What is being asked: Pull out each line of the data that includes the word "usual".

Records supplied:
######

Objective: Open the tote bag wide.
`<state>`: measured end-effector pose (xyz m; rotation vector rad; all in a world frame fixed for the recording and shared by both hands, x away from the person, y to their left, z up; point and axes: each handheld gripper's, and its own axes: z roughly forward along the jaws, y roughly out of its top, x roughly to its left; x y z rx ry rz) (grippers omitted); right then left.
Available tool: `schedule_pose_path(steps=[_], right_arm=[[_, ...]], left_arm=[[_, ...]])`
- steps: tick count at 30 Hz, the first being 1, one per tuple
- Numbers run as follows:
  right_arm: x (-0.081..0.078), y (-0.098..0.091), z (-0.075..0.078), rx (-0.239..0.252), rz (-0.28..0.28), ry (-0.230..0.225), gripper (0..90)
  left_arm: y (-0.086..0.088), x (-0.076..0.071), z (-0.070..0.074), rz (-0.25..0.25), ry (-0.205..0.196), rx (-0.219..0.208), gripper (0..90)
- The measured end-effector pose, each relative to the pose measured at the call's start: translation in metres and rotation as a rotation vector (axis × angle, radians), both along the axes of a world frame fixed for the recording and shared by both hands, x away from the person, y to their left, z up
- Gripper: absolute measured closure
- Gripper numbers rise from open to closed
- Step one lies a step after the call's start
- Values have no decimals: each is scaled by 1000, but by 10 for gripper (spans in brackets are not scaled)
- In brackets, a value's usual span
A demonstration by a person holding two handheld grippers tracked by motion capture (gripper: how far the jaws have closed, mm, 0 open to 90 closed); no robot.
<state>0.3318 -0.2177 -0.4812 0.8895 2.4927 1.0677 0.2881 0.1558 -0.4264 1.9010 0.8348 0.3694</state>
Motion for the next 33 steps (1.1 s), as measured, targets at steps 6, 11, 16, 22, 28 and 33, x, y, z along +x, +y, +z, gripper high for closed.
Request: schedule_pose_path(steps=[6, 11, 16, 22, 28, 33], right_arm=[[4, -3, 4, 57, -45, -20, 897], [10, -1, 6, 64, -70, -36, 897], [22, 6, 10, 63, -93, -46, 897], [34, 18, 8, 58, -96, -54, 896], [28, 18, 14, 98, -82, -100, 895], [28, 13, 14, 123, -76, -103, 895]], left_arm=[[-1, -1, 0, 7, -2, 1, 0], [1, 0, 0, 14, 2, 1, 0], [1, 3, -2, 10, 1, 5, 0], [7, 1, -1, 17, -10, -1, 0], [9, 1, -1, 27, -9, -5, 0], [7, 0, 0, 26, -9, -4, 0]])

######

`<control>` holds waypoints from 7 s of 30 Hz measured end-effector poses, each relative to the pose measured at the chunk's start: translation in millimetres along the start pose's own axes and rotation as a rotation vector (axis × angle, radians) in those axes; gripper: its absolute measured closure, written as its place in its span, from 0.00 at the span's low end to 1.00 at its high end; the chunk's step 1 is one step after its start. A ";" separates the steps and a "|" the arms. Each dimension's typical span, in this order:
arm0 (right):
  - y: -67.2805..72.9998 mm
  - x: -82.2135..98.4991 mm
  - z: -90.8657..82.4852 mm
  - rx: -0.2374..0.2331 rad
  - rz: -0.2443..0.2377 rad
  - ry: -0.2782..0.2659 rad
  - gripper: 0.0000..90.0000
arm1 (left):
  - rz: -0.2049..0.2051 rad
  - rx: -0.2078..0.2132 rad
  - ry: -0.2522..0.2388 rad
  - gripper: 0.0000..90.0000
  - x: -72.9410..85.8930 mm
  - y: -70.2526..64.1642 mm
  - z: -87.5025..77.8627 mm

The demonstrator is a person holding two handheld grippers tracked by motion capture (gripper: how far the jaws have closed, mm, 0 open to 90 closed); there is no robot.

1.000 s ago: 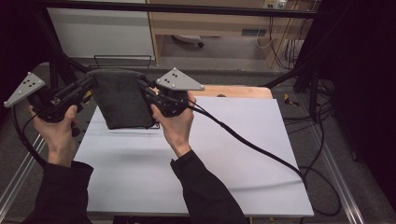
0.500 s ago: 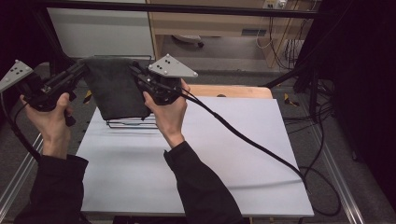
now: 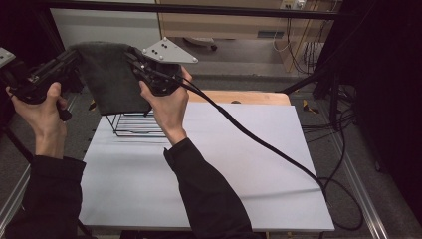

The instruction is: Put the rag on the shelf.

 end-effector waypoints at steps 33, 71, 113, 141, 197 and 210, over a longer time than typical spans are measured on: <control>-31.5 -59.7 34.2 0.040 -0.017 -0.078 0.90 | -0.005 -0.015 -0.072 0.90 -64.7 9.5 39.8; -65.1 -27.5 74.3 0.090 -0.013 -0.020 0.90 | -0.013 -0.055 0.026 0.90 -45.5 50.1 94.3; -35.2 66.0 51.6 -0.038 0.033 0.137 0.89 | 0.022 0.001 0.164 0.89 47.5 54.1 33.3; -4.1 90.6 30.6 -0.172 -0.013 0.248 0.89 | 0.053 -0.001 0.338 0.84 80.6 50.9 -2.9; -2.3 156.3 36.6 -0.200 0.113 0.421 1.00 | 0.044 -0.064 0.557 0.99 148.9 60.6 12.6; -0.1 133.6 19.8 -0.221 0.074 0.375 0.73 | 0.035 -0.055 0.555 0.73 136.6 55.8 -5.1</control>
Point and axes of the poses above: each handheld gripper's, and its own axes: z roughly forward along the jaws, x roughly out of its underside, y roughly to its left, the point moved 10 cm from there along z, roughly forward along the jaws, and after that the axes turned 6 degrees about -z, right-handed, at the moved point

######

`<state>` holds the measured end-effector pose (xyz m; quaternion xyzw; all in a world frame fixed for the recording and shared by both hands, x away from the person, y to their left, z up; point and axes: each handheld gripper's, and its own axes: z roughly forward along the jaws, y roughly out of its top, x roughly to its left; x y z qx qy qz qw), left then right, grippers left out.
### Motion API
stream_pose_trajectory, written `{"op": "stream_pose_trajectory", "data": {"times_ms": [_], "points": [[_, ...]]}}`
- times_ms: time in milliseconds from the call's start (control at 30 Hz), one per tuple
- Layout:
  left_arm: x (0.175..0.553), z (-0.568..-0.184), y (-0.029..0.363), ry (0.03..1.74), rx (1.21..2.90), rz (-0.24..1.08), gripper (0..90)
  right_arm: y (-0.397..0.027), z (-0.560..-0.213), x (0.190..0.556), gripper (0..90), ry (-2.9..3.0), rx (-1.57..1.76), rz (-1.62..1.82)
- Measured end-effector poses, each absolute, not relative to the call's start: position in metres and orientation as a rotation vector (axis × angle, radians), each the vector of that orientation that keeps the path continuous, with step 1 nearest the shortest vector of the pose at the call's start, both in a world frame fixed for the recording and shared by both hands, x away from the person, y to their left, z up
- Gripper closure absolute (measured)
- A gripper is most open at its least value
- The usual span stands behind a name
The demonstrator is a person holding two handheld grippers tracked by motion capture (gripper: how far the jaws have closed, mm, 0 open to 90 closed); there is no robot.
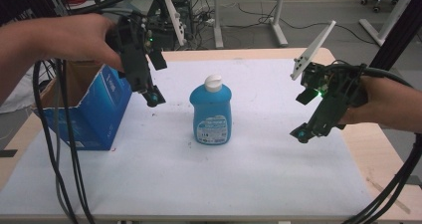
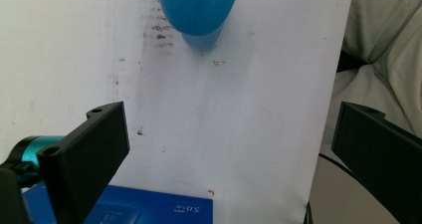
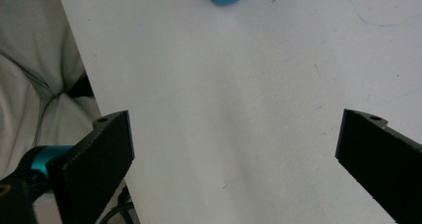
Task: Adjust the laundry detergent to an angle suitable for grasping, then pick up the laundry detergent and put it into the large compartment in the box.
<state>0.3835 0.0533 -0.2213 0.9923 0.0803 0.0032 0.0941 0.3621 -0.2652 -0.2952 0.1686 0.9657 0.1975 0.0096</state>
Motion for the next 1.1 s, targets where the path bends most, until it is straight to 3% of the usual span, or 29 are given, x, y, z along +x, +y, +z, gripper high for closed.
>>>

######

Solved problem:
- In brackets, a value's usual span
- The usual span stands behind a name
Motion for the next 1.1 s, targets where the path bends most, until it is straight to 3% of the usual span, or 29 are given, x, y, z along +x, +y, +z, gripper high for closed.

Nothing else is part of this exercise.